(EXERCISE): Read through the entries below and copy each line where "trimmed" turns up.

---*---

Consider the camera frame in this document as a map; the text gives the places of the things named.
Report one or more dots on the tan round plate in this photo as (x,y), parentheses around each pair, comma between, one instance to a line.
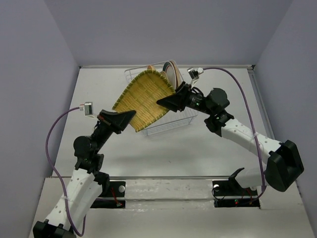
(151,67)

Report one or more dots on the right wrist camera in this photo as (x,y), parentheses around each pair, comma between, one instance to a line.
(195,74)

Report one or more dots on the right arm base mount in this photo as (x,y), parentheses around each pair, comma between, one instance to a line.
(229,194)

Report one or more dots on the white wire dish rack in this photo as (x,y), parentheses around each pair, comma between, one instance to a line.
(169,121)

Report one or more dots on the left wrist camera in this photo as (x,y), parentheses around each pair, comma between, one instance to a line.
(88,110)

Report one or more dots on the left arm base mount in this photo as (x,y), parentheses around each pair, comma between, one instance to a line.
(113,197)

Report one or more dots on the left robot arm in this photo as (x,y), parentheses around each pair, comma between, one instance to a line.
(68,218)

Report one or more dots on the white plate with green rim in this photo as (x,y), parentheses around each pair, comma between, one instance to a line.
(170,73)

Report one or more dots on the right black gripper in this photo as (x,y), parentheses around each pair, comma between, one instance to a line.
(178,101)

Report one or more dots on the yellow bamboo-pattern rectangular plate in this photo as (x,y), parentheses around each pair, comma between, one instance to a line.
(141,95)

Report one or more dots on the beige plate with leaf design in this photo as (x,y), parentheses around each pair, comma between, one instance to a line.
(178,75)

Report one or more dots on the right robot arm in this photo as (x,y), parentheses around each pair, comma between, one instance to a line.
(280,163)

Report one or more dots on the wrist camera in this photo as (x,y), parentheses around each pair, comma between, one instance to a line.
(88,110)
(195,74)

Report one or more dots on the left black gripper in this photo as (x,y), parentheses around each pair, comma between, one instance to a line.
(115,121)

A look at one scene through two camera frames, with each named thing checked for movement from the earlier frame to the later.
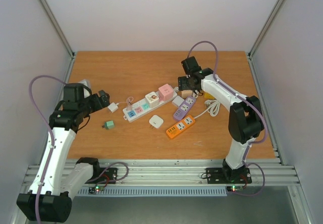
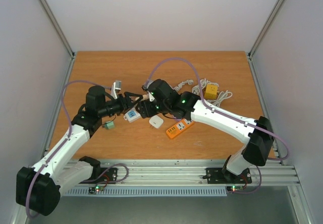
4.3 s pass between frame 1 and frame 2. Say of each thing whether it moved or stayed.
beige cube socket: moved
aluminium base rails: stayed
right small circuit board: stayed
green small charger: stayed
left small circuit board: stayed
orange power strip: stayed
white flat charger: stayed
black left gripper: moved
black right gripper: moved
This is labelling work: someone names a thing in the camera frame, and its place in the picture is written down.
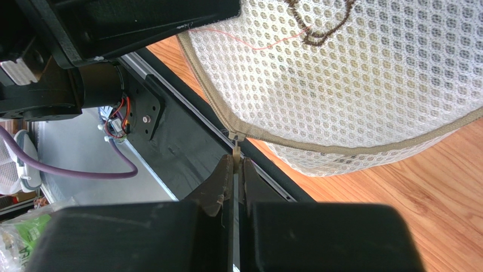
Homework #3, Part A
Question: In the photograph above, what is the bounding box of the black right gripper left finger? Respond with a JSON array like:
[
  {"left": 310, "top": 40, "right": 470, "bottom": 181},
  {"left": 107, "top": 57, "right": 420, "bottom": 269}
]
[{"left": 26, "top": 155, "right": 234, "bottom": 271}]

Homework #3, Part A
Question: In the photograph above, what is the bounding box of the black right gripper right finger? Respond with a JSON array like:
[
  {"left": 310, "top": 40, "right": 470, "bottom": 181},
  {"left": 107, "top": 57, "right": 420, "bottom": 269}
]
[{"left": 239, "top": 158, "right": 425, "bottom": 271}]

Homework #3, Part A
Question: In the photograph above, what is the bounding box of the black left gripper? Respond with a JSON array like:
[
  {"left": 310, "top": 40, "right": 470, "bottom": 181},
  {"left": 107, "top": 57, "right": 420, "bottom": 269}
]
[{"left": 1, "top": 0, "right": 241, "bottom": 121}]

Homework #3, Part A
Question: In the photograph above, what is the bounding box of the beige-trimmed white mesh bag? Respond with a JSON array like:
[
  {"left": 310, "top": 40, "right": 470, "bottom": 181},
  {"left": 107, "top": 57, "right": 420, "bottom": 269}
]
[{"left": 178, "top": 0, "right": 482, "bottom": 176}]

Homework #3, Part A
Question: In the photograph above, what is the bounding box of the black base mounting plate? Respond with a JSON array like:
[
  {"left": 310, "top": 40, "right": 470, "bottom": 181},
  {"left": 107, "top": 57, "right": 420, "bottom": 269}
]
[{"left": 79, "top": 47, "right": 316, "bottom": 205}]

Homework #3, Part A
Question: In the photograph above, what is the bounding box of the blue-trimmed white mesh bag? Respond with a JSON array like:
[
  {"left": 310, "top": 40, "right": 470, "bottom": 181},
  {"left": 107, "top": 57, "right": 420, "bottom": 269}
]
[{"left": 1, "top": 130, "right": 42, "bottom": 195}]

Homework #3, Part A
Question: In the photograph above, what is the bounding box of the clear plastic bag clutter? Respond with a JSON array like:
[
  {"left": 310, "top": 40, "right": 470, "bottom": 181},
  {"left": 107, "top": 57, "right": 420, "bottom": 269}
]
[{"left": 1, "top": 198, "right": 77, "bottom": 271}]

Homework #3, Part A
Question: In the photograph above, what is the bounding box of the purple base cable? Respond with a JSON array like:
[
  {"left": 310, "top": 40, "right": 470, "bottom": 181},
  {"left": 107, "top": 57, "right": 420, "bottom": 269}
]
[{"left": 0, "top": 124, "right": 139, "bottom": 180}]

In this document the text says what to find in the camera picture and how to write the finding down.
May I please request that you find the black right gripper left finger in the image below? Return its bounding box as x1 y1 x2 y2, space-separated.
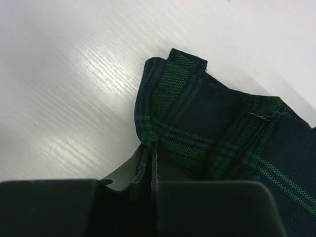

---*---

(PROBLEM SOLUTION):
Question: In the photograph above, what is the bounding box of the beige-trimmed white mesh bag? Respond with a JSON array like:
Question: In the photograph above, what is the bounding box of the blue-trimmed white mesh bag? Respond with a JSON array like:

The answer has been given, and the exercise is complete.